:: TASK ITEM ::
Answer with only the number of lines below where "away" appears.

:: INPUT ::
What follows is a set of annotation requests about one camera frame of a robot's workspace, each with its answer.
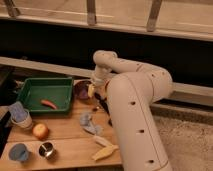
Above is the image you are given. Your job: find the yellow brush with black handle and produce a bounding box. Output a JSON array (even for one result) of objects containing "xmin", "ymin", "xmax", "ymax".
[{"xmin": 87, "ymin": 84, "xmax": 109, "ymax": 113}]

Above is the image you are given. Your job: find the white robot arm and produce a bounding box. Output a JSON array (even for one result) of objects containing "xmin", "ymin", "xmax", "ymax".
[{"xmin": 92, "ymin": 50, "xmax": 173, "ymax": 171}]

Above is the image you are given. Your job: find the blue crumpled cloth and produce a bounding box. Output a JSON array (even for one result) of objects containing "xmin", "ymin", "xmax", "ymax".
[{"xmin": 79, "ymin": 112, "xmax": 103, "ymax": 135}]

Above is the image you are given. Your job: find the cream white vegetable piece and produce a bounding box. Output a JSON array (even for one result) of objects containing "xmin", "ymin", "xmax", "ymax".
[{"xmin": 93, "ymin": 135, "xmax": 113, "ymax": 147}]

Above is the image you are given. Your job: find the orange carrot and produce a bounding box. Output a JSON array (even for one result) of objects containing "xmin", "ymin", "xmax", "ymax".
[{"xmin": 40, "ymin": 99, "xmax": 57, "ymax": 110}]

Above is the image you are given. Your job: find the green plastic tray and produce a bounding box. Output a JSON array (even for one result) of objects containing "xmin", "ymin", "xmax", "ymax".
[{"xmin": 17, "ymin": 77, "xmax": 73, "ymax": 115}]

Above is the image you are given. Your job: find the yellow banana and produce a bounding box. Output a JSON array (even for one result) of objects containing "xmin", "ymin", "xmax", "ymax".
[{"xmin": 92, "ymin": 145, "xmax": 118, "ymax": 161}]

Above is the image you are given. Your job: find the red yellow apple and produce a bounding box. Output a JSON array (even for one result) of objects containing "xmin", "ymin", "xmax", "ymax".
[{"xmin": 32, "ymin": 123, "xmax": 49, "ymax": 140}]

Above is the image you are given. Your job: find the small metal cup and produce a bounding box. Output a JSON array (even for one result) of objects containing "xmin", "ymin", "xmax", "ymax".
[{"xmin": 39, "ymin": 142, "xmax": 55, "ymax": 159}]

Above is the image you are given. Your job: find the white cup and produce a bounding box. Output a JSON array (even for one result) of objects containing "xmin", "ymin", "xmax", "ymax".
[{"xmin": 11, "ymin": 110, "xmax": 33, "ymax": 130}]

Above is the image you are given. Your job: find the blue cloth in cup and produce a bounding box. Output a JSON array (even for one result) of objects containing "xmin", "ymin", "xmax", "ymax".
[{"xmin": 8, "ymin": 101, "xmax": 28, "ymax": 122}]

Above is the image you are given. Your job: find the blue plastic cup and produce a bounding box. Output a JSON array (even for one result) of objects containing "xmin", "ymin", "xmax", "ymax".
[{"xmin": 8, "ymin": 143, "xmax": 30, "ymax": 162}]

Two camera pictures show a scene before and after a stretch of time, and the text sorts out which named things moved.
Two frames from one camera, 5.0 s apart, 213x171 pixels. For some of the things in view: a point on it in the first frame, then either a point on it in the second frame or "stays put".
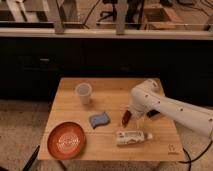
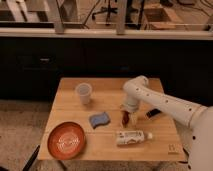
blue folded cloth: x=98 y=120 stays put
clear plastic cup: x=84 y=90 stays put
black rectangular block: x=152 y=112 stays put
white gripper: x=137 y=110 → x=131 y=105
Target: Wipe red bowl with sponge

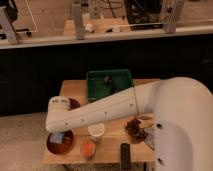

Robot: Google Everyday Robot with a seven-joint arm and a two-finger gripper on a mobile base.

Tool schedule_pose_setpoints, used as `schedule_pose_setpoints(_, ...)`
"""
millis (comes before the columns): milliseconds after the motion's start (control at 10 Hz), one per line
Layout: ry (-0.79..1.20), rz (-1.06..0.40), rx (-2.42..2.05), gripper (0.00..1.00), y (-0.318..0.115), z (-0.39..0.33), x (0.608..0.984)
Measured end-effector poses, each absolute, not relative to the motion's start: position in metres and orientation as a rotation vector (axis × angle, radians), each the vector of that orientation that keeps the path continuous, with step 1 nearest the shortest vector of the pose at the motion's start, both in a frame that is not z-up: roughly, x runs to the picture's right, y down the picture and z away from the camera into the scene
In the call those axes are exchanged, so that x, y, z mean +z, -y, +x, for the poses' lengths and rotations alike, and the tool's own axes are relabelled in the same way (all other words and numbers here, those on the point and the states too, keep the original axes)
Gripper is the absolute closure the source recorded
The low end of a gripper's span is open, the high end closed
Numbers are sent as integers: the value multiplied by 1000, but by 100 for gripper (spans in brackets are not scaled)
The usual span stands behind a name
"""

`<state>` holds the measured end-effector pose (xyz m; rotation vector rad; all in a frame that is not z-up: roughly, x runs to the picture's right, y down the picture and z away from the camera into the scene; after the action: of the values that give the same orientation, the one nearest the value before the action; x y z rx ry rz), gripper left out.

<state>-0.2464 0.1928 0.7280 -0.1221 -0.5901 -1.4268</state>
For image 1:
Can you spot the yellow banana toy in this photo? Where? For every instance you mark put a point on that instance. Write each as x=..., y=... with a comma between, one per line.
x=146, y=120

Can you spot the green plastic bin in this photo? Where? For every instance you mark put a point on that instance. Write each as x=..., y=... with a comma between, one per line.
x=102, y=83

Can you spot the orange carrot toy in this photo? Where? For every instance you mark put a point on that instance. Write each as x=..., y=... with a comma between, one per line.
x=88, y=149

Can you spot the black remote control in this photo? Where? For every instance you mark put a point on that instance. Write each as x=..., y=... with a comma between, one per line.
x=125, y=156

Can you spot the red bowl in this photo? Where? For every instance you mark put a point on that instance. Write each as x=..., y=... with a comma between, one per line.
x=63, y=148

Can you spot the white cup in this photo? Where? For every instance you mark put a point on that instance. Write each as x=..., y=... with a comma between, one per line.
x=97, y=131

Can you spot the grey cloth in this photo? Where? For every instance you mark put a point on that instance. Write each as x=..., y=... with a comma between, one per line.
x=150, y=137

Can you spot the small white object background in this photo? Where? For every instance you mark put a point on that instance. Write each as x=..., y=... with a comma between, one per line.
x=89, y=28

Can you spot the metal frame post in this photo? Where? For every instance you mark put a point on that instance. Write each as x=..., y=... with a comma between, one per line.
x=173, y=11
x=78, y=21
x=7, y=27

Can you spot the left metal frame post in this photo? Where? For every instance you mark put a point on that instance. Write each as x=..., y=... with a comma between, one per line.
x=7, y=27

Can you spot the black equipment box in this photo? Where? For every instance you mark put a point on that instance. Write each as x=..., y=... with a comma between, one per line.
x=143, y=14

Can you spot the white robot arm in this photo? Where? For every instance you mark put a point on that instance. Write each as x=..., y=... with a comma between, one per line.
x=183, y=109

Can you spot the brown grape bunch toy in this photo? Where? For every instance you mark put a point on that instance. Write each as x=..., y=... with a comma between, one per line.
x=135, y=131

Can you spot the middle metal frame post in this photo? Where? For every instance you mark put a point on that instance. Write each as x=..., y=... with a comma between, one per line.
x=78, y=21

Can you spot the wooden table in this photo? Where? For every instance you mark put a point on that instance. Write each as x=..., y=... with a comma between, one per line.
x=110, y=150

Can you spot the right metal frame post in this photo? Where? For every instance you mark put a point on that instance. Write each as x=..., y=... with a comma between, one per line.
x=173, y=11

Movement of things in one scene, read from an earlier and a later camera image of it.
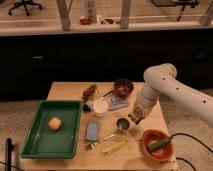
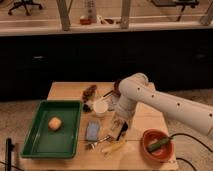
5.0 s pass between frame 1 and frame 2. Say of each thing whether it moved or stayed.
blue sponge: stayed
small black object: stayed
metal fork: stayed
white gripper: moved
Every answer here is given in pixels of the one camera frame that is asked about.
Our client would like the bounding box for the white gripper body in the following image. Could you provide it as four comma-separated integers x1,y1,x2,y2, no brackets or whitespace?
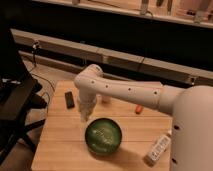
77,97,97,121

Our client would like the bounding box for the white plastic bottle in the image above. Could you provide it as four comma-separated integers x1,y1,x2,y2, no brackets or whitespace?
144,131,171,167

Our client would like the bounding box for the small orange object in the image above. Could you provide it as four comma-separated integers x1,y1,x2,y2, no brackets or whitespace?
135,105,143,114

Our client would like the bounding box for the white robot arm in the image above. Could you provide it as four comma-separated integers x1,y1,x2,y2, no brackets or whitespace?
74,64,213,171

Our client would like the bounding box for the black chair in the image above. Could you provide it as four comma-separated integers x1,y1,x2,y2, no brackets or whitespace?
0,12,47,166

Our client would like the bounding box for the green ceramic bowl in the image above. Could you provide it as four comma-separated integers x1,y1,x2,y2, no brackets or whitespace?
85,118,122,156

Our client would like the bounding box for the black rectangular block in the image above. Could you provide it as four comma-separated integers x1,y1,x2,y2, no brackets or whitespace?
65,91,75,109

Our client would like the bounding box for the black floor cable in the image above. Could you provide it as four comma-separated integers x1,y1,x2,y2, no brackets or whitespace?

:: RESPONSE AREA ::
2